■ **INSTRUCTIONS FOR THE TASK**
Set down exactly the lines in the records below that run from the line with "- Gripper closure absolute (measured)" to the line with "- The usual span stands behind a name", inclusive, and nothing more.
WORKING DATA Start Marker
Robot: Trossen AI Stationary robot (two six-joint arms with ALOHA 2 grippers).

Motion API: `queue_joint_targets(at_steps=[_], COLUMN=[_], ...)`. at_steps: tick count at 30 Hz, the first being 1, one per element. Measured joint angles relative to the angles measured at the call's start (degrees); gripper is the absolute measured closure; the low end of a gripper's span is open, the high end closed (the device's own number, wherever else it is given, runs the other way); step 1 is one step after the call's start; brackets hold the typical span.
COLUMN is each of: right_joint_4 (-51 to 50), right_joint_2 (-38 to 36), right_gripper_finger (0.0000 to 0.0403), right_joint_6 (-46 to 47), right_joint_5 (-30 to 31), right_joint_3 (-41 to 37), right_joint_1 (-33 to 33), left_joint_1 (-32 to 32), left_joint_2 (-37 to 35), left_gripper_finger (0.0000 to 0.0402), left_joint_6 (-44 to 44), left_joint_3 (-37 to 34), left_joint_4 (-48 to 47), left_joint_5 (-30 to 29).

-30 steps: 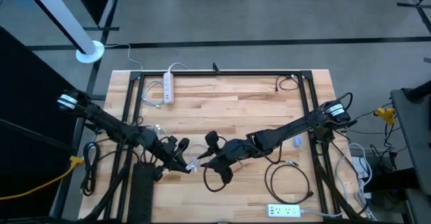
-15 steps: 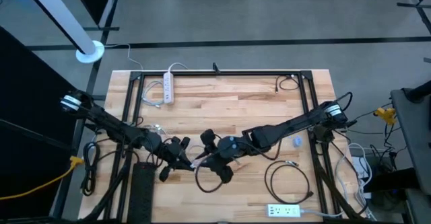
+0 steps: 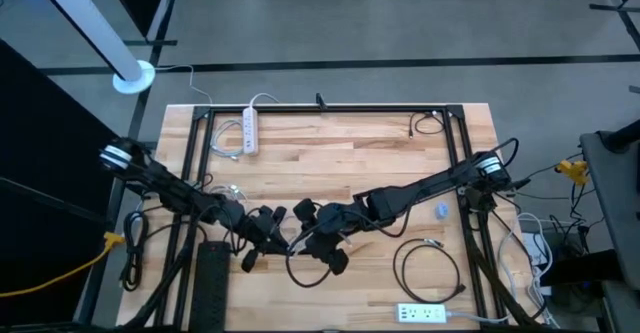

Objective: Plug in charger cables
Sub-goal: Insert the bottom right white charger cable into the black outlet extension

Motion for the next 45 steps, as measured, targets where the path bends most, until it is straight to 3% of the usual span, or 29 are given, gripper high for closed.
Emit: queue_joint_targets(at_steps=[15, 25, 45], right_joint_4=[0.7, 0.54, -0.45], right_joint_2=[3.57, 3.53, 2.24], right_gripper_finger=[0.0327, 0.0397, 0.0402], right_joint_6=[-1.56, -1.42, -3.78], right_joint_5=[-0.56, -0.72, -0.76], right_joint_3=[0.02, 0.04, 0.11], right_joint_1=[-0.2, -0.25, -0.25], left_joint_1=[0.07, 0.0, -0.52], left_joint_2=[3.38, 3.4, 3.33], left_gripper_finger=[0.0395, 0.0395, 0.0392], left_joint_6=[0.61, 0.65, -1.1], left_joint_3=[0.02, 0.0, 0.13], left_joint_4=[3.79, 3.44, 4.09], left_joint_5=[-0.02, 0.35, 2.1])
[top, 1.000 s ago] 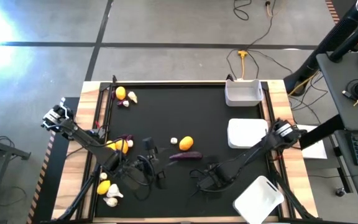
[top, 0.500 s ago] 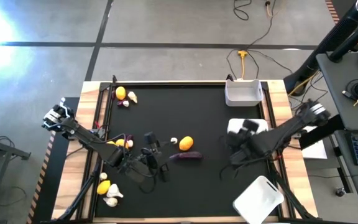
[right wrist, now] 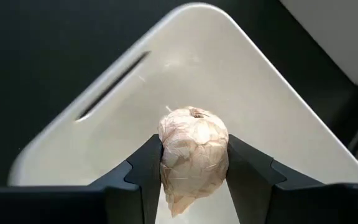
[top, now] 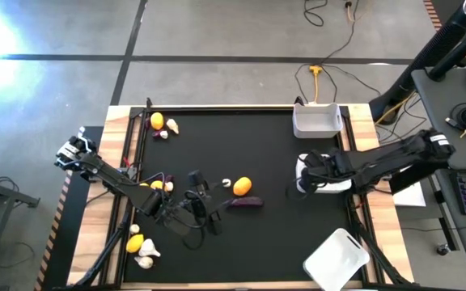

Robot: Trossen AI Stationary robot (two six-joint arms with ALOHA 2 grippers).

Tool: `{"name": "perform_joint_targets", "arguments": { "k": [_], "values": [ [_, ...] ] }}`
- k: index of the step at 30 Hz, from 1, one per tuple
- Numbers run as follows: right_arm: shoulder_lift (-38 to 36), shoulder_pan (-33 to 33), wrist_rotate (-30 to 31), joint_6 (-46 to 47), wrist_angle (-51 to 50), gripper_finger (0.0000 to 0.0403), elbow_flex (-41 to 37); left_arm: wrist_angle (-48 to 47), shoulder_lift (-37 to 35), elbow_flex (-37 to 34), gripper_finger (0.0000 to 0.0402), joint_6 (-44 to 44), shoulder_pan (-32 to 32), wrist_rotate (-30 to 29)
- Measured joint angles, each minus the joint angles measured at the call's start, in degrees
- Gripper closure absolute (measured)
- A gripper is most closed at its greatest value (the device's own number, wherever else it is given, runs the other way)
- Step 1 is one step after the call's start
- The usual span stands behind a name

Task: Sort produce into baskets
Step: Put the garlic into the top white bin

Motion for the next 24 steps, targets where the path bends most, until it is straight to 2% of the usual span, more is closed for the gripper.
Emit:
{"name": "perform_joint_targets", "arguments": {
  "k": [6,11,18,24],
  "values": [
    [1.14,-4.51,0.22,-2.36,3.51,0.0251,-3.72,-0.07,0.04,0.0,0.0171,0.02,0.02,0.0],
    [2.36,-5.64,1.09,-3.21,4.44,0.0215,-4.01,-0.08,0.04,0.0,0.0171,0.02,0.05,0.0],
    [2.67,-5.63,1.01,-6.06,5.58,0.0162,-1.51,-0.1,0.04,0.0,0.0171,0.04,0.07,0.0],
    [2.69,-5.58,-2.57,-8.06,11.4,0.0142,1.17,-0.08,0.04,0.0,0.0171,0.25,0.05,0.0]
  ]
}}
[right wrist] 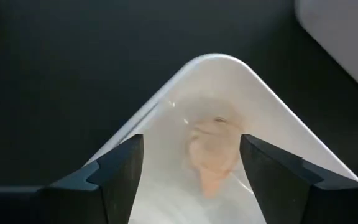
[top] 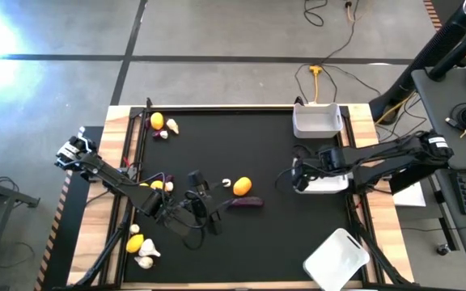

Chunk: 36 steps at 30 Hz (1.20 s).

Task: Sort produce into baskets
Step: Put the garlic into the top white bin

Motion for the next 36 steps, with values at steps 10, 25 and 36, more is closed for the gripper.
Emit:
{"name": "perform_joint_targets", "arguments": {
  "k": [10,25,36],
  "values": [
    [0.02,-0.02,-0.05,-3.85,7.18,0.015,4.93,0.01,0.0,0.0,0.0171,0.01,-0.01,0.0],
    [14.53,4.49,-4.38,-21.84,38.92,0.0145,10.68,-1.43,-0.57,-0.04,0.0171,1.69,-5.72,-0.24],
    [38.38,4.1,-7.1,-35.09,32.87,0.0122,30.71,-8.33,-1.12,-3.42,0.0171,-4.58,-8.38,-12.39]
  ]
}}
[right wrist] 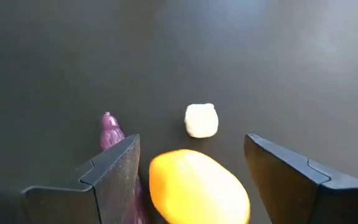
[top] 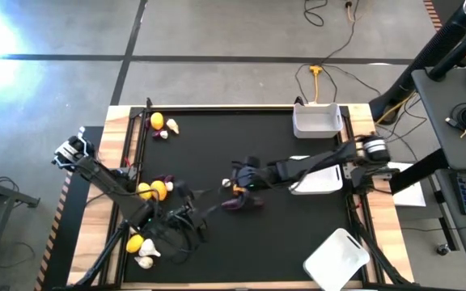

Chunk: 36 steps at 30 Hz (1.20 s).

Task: Sort produce into baskets
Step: Put the garlic into the top white bin

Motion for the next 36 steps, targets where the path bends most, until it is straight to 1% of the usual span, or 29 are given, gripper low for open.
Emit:
{"name": "perform_joint_targets", "arguments": {
  "k": [3,7,13,16,25,28,33,36],
  "values": [
    [4.82,-1.4,-0.54,-0.82,-2.28,0.0122,4.35,-2.47,-0.89,-0.69,0.0174,-3.61,0.13,1.77],
    [9.68,-3.48,-2.81,-0.89,-2.35,0.0122,8.54,-4.21,-2.68,-0.71,0.0185,-6.58,0.08,1.88],
    [14.45,-5.66,-5.31,0.12,-2.89,0.0137,11.43,-5.11,-2.86,-0.78,0.0204,-7.54,0.27,1.39],
    [15.38,-6.16,-8.24,0.77,-2.58,0.0154,11.58,-5.57,-2.76,-0.78,0.0208,-7.32,0.37,1.24],
    [16.39,-6.16,-8.23,1.78,-2.12,0.0227,11.58,-5.57,-2.75,-0.78,0.0209,-6.63,0.39,1.27],
    [16.39,-6.2,-7.91,1.78,-2.04,0.0254,11.58,-5.57,-2.75,-0.69,0.0209,-4.12,0.41,1.18],
    [16.53,-6.38,-7.88,1.78,-1.09,0.0296,11.58,-5.64,-2.81,0.62,0.0209,-1.67,0.44,-1.41],
    [16.65,-6.4,-7.88,1.78,-0.46,0.031,11.58,-5.83,-3.07,1.84,0.0209,3.47,0.43,-3.34]
  ]
}}
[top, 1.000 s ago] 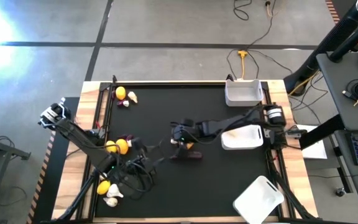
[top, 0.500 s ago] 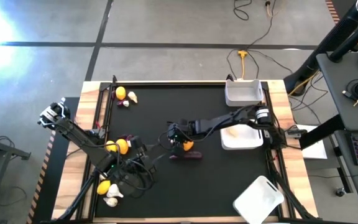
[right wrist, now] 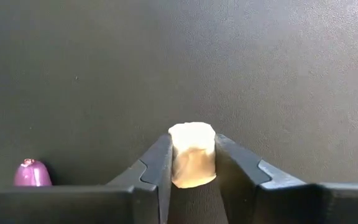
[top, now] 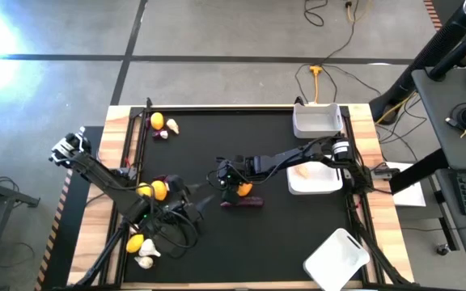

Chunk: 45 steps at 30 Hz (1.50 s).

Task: Sort produce into baskets
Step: Put the garlic into the top white bin

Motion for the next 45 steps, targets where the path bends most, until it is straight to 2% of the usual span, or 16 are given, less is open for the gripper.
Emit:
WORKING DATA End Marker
■ **ANSWER TO THIS PROBLEM**
- Gripper closure absolute (measured)
- A gripper is most closed at its greatest value (the device's own number, wherever else it is given, runs the other way)
- Step 1 is one step after the call's start
- The usual span stands behind a name

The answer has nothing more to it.